→ What you will do
Pictures are to be left out; every line from the one that holds "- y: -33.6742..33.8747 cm" to the end of the data is to be retyped exactly.

→ Data segment
········

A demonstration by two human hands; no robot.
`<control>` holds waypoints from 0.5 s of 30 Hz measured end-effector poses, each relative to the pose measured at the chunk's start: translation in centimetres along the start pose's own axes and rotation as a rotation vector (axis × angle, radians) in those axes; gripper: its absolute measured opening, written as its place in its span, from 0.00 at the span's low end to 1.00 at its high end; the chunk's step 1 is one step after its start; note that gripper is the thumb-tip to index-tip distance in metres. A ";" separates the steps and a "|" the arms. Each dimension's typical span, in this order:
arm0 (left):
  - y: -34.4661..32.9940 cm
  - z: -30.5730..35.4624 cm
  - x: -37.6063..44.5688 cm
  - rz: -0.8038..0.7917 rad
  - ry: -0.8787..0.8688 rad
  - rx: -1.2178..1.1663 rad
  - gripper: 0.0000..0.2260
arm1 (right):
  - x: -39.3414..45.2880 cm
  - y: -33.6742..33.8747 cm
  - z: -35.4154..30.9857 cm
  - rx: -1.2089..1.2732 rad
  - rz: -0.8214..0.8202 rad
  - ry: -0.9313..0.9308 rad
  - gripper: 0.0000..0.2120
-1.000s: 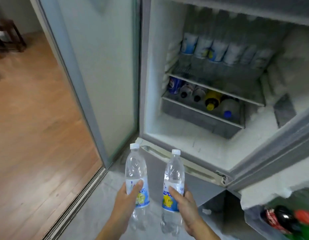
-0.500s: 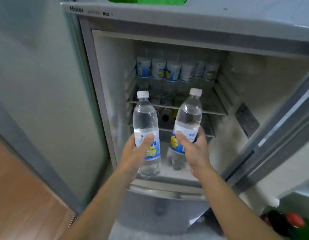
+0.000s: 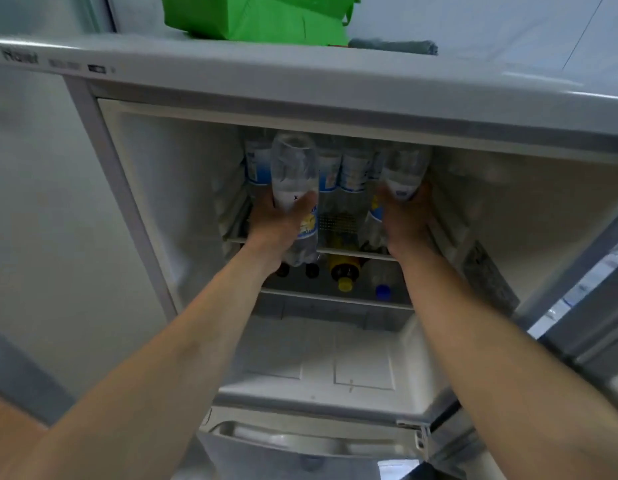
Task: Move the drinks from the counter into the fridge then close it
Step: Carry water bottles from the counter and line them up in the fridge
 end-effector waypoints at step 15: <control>1.7 -1.0 5.5 0.100 -0.237 0.032 0.13 | 9.2 -1.4 5.6 -0.293 0.048 -0.070 0.41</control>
Point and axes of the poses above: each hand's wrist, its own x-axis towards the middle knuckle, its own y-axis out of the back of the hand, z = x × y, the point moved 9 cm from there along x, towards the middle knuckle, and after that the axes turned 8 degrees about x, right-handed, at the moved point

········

→ Result
  - y: -33.6742..33.8747 cm
  - z: -35.4154..30.9857 cm
  - rx: -1.2089..1.2732 rad
  - rz: -0.8214..0.8202 rad
  - ry: -0.9313..0.9308 rad
  - gripper: 0.0000..0.2120
-1.000s: 
-0.500s: 
+0.000s: 
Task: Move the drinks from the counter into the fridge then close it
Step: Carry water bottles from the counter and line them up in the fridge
 end-effector waypoints at step 15: <control>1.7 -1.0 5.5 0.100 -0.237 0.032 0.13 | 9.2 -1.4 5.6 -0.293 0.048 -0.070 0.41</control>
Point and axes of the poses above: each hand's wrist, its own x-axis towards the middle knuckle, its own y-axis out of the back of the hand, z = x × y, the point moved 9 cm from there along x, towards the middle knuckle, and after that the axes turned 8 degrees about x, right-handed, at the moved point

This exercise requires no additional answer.